◆ Work required:
Return the full listing below, unchanged.

*** Data provided ***

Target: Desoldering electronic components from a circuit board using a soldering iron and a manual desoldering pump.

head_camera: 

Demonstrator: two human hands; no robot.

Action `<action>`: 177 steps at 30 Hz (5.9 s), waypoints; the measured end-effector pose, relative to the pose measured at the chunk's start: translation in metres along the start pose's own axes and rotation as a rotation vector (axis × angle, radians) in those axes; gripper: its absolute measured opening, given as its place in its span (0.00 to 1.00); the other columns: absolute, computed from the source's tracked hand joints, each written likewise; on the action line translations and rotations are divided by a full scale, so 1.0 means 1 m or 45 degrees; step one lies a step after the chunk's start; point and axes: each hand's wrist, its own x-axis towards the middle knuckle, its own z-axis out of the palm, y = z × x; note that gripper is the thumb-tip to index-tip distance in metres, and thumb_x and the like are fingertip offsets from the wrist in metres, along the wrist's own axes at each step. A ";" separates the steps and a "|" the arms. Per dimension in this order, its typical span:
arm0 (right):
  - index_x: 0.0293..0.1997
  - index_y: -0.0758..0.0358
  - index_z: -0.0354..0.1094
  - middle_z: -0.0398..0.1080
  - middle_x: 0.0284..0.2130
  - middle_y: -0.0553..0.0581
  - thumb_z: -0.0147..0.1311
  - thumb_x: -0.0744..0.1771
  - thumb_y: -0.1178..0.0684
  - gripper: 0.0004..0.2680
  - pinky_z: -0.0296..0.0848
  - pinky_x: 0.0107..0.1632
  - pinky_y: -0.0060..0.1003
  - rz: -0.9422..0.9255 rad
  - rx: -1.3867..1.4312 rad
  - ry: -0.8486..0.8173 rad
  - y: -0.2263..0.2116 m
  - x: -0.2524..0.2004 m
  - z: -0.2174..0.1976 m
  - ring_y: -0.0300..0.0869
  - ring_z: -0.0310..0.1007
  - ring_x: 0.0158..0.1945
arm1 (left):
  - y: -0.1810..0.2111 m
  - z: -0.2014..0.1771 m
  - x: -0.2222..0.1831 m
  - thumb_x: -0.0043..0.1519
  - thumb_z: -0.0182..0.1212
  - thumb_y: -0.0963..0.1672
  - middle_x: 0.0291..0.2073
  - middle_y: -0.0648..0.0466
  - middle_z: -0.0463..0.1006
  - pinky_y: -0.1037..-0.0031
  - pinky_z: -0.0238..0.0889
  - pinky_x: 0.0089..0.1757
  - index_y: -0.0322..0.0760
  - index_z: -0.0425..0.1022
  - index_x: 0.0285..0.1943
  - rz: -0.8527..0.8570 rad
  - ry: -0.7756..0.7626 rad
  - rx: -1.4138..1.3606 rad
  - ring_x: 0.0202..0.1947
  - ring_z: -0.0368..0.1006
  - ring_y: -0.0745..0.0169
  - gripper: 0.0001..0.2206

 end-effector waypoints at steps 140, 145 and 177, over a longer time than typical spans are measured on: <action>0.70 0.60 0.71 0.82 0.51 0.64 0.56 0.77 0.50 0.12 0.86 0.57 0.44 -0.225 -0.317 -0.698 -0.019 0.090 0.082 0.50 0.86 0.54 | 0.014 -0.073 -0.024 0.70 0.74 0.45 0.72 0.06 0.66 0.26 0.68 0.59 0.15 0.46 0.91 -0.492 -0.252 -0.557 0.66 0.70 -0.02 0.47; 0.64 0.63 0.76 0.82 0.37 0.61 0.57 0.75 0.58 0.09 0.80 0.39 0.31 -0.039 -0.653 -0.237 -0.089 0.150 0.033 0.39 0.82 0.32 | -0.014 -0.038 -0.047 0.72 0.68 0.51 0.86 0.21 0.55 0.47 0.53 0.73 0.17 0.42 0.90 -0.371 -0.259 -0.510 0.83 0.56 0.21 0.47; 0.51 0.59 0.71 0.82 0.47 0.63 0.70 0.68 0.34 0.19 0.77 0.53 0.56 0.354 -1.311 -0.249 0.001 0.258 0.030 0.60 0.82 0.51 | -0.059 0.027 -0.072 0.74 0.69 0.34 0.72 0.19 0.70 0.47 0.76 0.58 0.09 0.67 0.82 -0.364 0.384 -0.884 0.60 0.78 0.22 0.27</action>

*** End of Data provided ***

◆ Finished task:
Target: Desoldering electronic components from a circuit board using a soldering iron and a manual desoldering pump.

head_camera: 

Demonstrator: two human hands; no robot.

Action `<action>`: 177 steps at 30 Hz (5.9 s), waypoints; the measured end-effector pose, relative to the pose measured at the chunk's start: translation in metres along the start pose's own axes and rotation as a rotation vector (axis × angle, radians) in those axes; gripper: its absolute measured opening, given as its place in its span (0.00 to 1.00); the other columns: absolute, computed from the source's tracked hand joints, each written likewise; on the action line translations and rotations are divided by a full scale, so 1.0 means 1 m or 45 degrees; step one lies a step after the chunk's start; point and axes: each hand's wrist, its own x-axis towards the middle knuckle, its own z-axis out of the palm, y = z × x; note that gripper is the thumb-tip to index-tip distance in metres, and thumb_x and the like are fingertip offsets from the wrist in metres, along the wrist's own axes at each step. A ";" separates the steps and a "|" the arms. Per dimension in this order, its typical span:
arm0 (right):
  - index_x: 0.0293..0.1997
  - index_y: -0.0758..0.0358
  - index_z: -0.0354..0.1094
  - middle_z: -0.0398..0.1080
  - middle_x: 0.0284..0.2130
  - middle_y: -0.0553..0.0581
  - thumb_z: -0.0147..0.1311
  - thumb_x: -0.0744..0.1771
  - thumb_y: -0.1178..0.0684
  - gripper: 0.0004..0.2680
  - pinky_z: -0.0296..0.0848
  - pinky_x: 0.0107..0.1632
  - pinky_y: -0.0060..0.1003
  - rz: -0.9422..0.9255 rad
  - rx: -1.3867..1.4312 rad
  - ry: -0.8486..0.8173 rad
  - y: -0.2263..0.2116 m
  - x: -0.2524..0.2004 m
  - z: -0.2174..0.1976 m
  - ring_y: -0.0300..0.0869
  - ring_z: -0.0310..0.1007
  - ring_x: 0.0158..0.1945
arm1 (left):
  - y: -0.1810..0.2111 m
  - z: -0.2014..0.1771 m
  - x: -0.2222..0.1831 m
  - thumb_x: -0.0043..0.1519
  - thumb_z: -0.0182..0.1212
  - thumb_y: -0.0963..0.1672
  - middle_x: 0.0291..0.2073
  - middle_y: -0.0648..0.0466
  - middle_z: -0.0463..0.1006
  - pinky_y: -0.1037..-0.0031
  - pinky_z: -0.0238..0.0889
  - pinky_x: 0.0089..0.1757
  - index_y: -0.0322..0.0760
  - index_z: -0.0425..0.1022
  - index_x: 0.0285..0.1943
  - rz: -0.8527..0.8570 rad
  - ry: -0.7756..0.7626 rad
  - rx: -1.4138..1.3606 rad
  - ring_x: 0.0202..0.1947
  - ring_z: -0.0368..0.1006
  - ring_y: -0.0745..0.0169
  - gripper: 0.0001..0.2206

 end-effector waypoints at steps 140, 145 and 177, over a longer time than typical spans are measured on: <action>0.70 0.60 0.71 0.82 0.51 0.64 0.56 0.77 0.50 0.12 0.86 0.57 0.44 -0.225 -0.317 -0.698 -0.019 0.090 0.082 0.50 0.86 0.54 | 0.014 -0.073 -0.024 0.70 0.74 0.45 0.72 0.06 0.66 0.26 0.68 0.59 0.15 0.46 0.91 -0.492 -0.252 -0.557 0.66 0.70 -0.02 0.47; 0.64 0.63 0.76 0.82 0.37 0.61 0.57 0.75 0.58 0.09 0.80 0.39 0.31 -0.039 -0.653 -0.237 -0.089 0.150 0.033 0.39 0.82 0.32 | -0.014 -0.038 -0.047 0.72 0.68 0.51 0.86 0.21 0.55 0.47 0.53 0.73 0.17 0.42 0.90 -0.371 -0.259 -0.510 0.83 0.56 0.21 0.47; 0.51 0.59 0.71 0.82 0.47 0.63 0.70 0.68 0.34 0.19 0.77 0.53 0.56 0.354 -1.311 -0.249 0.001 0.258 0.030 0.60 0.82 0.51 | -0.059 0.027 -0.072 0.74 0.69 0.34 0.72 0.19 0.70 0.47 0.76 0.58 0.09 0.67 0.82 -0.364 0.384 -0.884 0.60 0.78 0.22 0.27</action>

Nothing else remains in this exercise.